━━━ Stored data ━━━

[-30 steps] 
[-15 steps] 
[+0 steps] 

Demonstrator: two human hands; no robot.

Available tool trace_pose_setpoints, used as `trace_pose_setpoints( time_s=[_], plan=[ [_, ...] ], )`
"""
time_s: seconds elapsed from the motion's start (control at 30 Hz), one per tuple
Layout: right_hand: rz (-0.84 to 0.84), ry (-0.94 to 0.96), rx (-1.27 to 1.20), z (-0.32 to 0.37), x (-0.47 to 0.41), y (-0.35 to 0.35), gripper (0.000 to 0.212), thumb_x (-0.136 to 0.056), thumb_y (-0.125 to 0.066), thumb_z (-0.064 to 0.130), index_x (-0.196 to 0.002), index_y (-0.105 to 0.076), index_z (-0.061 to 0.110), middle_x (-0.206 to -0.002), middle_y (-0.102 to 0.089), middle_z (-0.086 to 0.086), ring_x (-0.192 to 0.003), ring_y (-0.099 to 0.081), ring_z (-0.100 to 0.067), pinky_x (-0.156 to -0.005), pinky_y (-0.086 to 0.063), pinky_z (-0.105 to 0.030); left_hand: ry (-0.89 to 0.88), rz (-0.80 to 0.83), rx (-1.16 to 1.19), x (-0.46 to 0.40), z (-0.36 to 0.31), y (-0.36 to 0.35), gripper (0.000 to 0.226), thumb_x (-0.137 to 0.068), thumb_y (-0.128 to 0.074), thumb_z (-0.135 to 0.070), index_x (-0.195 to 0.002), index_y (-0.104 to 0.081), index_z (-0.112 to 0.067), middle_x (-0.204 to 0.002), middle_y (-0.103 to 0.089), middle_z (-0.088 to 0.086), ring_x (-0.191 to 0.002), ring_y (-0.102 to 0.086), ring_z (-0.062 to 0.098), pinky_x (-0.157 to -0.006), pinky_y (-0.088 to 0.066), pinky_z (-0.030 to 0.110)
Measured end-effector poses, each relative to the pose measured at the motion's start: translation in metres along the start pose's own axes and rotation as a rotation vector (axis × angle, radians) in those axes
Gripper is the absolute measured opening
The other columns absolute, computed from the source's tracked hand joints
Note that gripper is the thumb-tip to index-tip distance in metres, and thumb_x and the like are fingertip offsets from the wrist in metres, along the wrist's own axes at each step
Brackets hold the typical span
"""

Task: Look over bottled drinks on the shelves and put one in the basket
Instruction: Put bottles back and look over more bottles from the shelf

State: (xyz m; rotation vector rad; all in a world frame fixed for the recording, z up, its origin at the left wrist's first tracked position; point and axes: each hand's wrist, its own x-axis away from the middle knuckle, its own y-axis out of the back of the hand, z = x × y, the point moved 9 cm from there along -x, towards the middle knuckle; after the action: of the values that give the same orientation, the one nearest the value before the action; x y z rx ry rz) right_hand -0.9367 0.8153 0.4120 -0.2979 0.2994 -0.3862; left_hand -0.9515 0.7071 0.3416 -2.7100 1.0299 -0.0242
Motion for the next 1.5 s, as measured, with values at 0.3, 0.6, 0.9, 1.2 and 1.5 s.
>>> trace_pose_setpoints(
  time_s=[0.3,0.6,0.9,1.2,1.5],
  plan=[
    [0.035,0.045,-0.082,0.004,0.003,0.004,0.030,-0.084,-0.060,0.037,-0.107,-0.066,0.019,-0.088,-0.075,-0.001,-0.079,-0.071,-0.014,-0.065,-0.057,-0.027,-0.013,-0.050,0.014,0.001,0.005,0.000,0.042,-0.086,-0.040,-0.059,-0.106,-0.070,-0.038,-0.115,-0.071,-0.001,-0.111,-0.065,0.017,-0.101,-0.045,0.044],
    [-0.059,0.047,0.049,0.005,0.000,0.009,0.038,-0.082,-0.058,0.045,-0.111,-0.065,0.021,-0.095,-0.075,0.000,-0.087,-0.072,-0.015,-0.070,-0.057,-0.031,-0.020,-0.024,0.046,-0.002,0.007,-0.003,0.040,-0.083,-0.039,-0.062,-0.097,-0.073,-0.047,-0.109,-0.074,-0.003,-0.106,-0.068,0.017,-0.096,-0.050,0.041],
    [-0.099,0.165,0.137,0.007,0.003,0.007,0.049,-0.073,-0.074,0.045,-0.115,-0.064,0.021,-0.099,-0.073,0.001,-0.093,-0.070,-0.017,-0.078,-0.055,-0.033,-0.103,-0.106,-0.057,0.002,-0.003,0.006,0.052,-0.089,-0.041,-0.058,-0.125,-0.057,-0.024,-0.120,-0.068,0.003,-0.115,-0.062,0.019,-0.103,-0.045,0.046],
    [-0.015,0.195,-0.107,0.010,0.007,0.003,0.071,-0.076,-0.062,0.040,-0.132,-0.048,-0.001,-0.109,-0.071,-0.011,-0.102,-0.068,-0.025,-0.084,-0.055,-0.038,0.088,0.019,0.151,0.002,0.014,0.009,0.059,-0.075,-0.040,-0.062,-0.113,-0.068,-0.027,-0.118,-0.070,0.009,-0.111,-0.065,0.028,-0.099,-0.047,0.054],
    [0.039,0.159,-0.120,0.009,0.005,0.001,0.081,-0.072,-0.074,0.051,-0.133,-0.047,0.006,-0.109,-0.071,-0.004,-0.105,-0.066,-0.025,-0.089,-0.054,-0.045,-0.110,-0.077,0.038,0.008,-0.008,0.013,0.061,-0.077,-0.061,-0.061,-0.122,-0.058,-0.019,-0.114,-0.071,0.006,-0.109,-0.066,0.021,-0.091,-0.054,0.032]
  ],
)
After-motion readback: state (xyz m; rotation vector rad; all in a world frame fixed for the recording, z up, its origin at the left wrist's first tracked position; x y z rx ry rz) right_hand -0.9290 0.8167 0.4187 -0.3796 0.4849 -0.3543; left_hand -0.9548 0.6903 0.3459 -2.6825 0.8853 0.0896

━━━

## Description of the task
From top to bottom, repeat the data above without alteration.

## The answer
[-30 steps] 
[-15 steps] 
[+0 steps] 

Demonstrator: two human hands; no robot.

Available tool trace_pose_setpoints, used as `trace_pose_setpoints( time_s=[_], plan=[ [_, ...] ], )`
"""
time_s: seconds elapsed from the motion's start (control at 30 Hz), one per tuple
Layout: right_hand: rz (-0.84 to 0.84), ry (-0.94 to 0.96), rx (-1.27 to 1.20), z (-0.32 to 0.37), x (-0.47 to 0.41), y (-0.35 to 0.35), gripper (0.000 to 0.212), thumb_x (-0.136 to 0.056), thumb_y (-0.125 to 0.066), thumb_z (-0.064 to 0.130), index_x (-0.196 to 0.002), index_y (-0.105 to 0.076), index_z (-0.061 to 0.110), middle_x (-0.206 to -0.002), middle_y (-0.102 to 0.089), middle_z (-0.086 to 0.086), ring_x (-0.192 to 0.003), ring_y (-0.099 to 0.081), ring_z (-0.100 to 0.067), pinky_x (-0.156 to -0.005), pinky_y (-0.086 to 0.063), pinky_z (-0.105 to 0.030); left_hand: ry (-0.89 to 0.88), rz (-0.80 to 0.83), rx (-1.16 to 1.19), x (-0.46 to 0.40), z (-0.36 to 0.31), y (-0.36 to 0.35), gripper (0.000 to 0.226), thumb_x (-0.137 to 0.068), thumb_y (-0.128 to 0.074), thumb_z (-0.135 to 0.070), index_x (-0.195 to 0.002), index_y (-0.104 to 0.081), index_z (-0.112 to 0.067), middle_x (-0.204 to 0.002), middle_y (-0.103 to 0.089), middle_z (-0.088 to 0.086), ring_x (-0.191 to 0.002), ring_y (-0.102 to 0.086), ring_z (-0.062 to 0.098), pinky_x (-0.157 to -0.006), pinky_y (-0.088 to 0.066), pinky_z (-0.030 to 0.110)
Measured end-effector poses, each relative to the pose measured at the motion's start: translation in metres along the start pose's own axes and rotation as a rotation vector (axis × angle, radians) in those axes
Gripper is the absolute measured opening
The other columns absolute, computed from the source's tracked hand joints
Note that gripper is the thumb-tip to index-tip distance in metres, and thumb_x and the like are fingertip offsets from the wrist in metres, along the wrist's own axes at each step
Brackets hold the typical span
"""

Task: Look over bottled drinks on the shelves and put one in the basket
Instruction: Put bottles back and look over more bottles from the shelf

State: (xyz m; rotation vector rad; all in a world frame fixed for the recording, z up, its origin at the left wrist's first tracked position; point and axes: each hand's wrist, its own x-axis away from the middle knuckle, its own y-axis out of the back of the hand, z = x × y, the point moved 9 cm from there along -x, towards the middle knuckle; after the action: of the values that give the same orientation, the one nearest the value before the action; x y z rx ry rz) right_hand -0.9367 0.8153 0.4120 -0.2979 0.2994 -0.3862; left_hand -0.9515 0.7071 0.3416 -2.7100 1.0299 -0.0242
Motion for the next 1.5 s, as measured, with values at 0.3, 0.6, 0.9, 1.2 and 1.5 s.
>>> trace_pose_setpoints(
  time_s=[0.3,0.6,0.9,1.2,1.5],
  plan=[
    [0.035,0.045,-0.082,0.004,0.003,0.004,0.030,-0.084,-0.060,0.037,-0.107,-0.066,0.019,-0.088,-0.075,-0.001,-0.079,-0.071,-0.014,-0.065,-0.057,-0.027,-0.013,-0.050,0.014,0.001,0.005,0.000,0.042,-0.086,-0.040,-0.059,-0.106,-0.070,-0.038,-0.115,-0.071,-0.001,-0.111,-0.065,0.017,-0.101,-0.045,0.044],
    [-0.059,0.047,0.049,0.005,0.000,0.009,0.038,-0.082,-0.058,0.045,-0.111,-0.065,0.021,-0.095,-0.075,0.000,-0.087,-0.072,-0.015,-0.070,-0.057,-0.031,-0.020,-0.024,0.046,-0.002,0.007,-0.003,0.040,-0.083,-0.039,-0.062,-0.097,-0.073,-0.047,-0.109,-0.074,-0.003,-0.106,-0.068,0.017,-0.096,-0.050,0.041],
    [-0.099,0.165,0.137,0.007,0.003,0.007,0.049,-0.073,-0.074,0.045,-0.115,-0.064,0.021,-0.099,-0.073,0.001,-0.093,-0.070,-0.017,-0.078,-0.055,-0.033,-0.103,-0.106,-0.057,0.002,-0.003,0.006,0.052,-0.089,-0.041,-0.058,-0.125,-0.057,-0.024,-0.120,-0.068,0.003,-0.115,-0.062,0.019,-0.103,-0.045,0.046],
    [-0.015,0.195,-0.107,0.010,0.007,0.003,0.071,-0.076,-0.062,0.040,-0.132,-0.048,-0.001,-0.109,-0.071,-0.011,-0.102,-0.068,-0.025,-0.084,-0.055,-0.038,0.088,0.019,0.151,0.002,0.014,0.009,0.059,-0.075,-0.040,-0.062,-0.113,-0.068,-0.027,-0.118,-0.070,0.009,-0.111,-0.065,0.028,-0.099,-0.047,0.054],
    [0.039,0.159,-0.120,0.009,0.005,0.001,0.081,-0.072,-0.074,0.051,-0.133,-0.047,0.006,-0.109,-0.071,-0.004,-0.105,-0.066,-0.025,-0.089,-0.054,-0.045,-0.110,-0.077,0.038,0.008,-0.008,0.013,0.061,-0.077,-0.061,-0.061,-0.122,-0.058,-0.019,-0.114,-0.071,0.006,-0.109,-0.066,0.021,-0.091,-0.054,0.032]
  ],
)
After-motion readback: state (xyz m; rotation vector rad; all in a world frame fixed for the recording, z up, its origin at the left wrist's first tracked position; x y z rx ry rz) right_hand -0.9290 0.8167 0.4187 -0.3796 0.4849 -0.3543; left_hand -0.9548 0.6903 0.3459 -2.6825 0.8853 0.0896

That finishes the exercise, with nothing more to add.